▸ Source data
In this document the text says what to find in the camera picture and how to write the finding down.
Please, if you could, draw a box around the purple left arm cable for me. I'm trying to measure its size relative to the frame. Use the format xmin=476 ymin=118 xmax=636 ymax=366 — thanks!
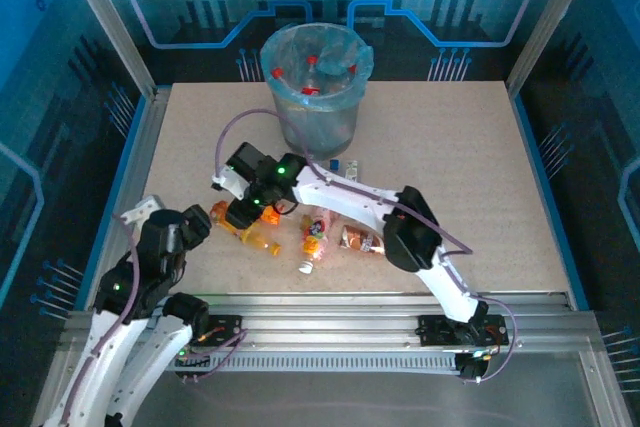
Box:
xmin=49 ymin=214 xmax=250 ymax=427

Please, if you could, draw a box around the black controller board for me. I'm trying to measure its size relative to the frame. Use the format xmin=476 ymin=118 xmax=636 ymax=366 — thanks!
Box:
xmin=455 ymin=352 xmax=494 ymax=382
xmin=172 ymin=346 xmax=211 ymax=379

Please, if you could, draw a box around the blue plastic bin liner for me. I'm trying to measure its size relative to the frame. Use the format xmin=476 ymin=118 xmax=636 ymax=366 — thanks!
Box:
xmin=259 ymin=21 xmax=376 ymax=113

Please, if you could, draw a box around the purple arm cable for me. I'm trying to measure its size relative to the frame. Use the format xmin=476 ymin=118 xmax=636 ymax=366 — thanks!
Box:
xmin=49 ymin=214 xmax=250 ymax=427
xmin=213 ymin=109 xmax=521 ymax=384

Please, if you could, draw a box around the orange juice bottle yellow label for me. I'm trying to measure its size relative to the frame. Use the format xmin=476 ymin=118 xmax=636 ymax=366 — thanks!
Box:
xmin=209 ymin=200 xmax=282 ymax=257

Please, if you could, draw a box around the grey slotted cable duct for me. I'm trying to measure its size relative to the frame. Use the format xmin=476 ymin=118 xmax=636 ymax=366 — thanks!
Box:
xmin=164 ymin=349 xmax=466 ymax=374

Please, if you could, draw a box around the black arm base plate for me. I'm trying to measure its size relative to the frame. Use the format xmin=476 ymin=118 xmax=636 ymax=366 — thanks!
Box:
xmin=416 ymin=314 xmax=510 ymax=348
xmin=199 ymin=314 xmax=245 ymax=349

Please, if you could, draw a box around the brown label tea bottle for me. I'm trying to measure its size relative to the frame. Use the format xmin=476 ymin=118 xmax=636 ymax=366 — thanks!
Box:
xmin=339 ymin=224 xmax=389 ymax=256

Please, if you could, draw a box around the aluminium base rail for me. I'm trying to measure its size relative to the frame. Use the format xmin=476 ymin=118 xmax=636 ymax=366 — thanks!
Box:
xmin=62 ymin=291 xmax=599 ymax=353

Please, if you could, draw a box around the aluminium frame post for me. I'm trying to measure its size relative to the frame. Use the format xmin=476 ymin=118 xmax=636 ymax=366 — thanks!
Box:
xmin=504 ymin=0 xmax=604 ymax=94
xmin=53 ymin=0 xmax=162 ymax=101

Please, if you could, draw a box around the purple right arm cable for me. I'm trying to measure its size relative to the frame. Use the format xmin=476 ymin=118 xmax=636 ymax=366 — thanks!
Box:
xmin=213 ymin=109 xmax=521 ymax=384

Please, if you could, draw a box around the metal mesh waste bin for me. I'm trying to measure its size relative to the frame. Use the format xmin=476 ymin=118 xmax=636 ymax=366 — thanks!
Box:
xmin=269 ymin=91 xmax=362 ymax=158

▸ Goal of the exercise
Your answer must be an exact repeat of the records above, with no pictures in it.

▸ Reply
In this document the text says what to find in the camera picture and how to write the finding down.
Please, if you could, draw a box around the purple left arm cable for me. I'm trying to measure its size relative to the frame. Use the format xmin=476 ymin=118 xmax=636 ymax=366 — thanks!
Box:
xmin=49 ymin=214 xmax=250 ymax=427

Please, if you could, draw a box around the black controller board for me. I'm trying to measure its size relative to the frame. Use the format xmin=476 ymin=118 xmax=636 ymax=366 — thanks!
Box:
xmin=455 ymin=352 xmax=494 ymax=382
xmin=172 ymin=346 xmax=211 ymax=379

Please, if you could, draw a box around the blue plastic bin liner for me. I'm trying to measure its size relative to the frame. Use the format xmin=476 ymin=118 xmax=636 ymax=366 — thanks!
Box:
xmin=259 ymin=21 xmax=376 ymax=113

Please, if you could, draw a box around the purple arm cable for me. I'm trying to measure its size relative to the frame. Use the format xmin=476 ymin=118 xmax=636 ymax=366 — thanks!
Box:
xmin=49 ymin=214 xmax=250 ymax=427
xmin=213 ymin=109 xmax=521 ymax=384

Please, if you could, draw a box around the orange juice bottle yellow label for me. I'm trying to measure its size relative to the frame. Use the format xmin=476 ymin=118 xmax=636 ymax=366 — thanks!
Box:
xmin=209 ymin=200 xmax=282 ymax=257

Please, if you could, draw a box around the grey slotted cable duct for me. I'm trying to measure its size relative to the frame. Use the format xmin=476 ymin=118 xmax=636 ymax=366 — thanks!
Box:
xmin=164 ymin=349 xmax=466 ymax=374

Please, if you could, draw a box around the black arm base plate for me. I'm trying to measure its size relative to the frame. Use the format xmin=476 ymin=118 xmax=636 ymax=366 — thanks!
Box:
xmin=416 ymin=314 xmax=510 ymax=348
xmin=199 ymin=314 xmax=245 ymax=349

Please, if you could, draw a box around the brown label tea bottle for me. I'm trying to measure its size relative to the frame. Use the format xmin=476 ymin=118 xmax=636 ymax=366 — thanks!
Box:
xmin=339 ymin=224 xmax=389 ymax=256

Please, if you could, draw a box around the aluminium base rail for me. I'm trying to measure its size relative to the frame. Use the format xmin=476 ymin=118 xmax=636 ymax=366 — thanks!
Box:
xmin=62 ymin=291 xmax=599 ymax=353

Please, if you could, draw a box around the aluminium frame post for me. I'm trying to measure its size relative to the frame. Use the format xmin=476 ymin=118 xmax=636 ymax=366 — thanks!
Box:
xmin=504 ymin=0 xmax=604 ymax=94
xmin=53 ymin=0 xmax=162 ymax=101

Please, if you could, draw a box around the purple right arm cable for me. I'm trying to measure its size relative to the frame. Use the format xmin=476 ymin=118 xmax=636 ymax=366 — thanks!
Box:
xmin=213 ymin=109 xmax=521 ymax=384

Please, if you could, draw a box around the metal mesh waste bin for me. I'm trying to measure its size relative to the frame. Use the format xmin=476 ymin=118 xmax=636 ymax=366 — thanks!
Box:
xmin=269 ymin=91 xmax=362 ymax=158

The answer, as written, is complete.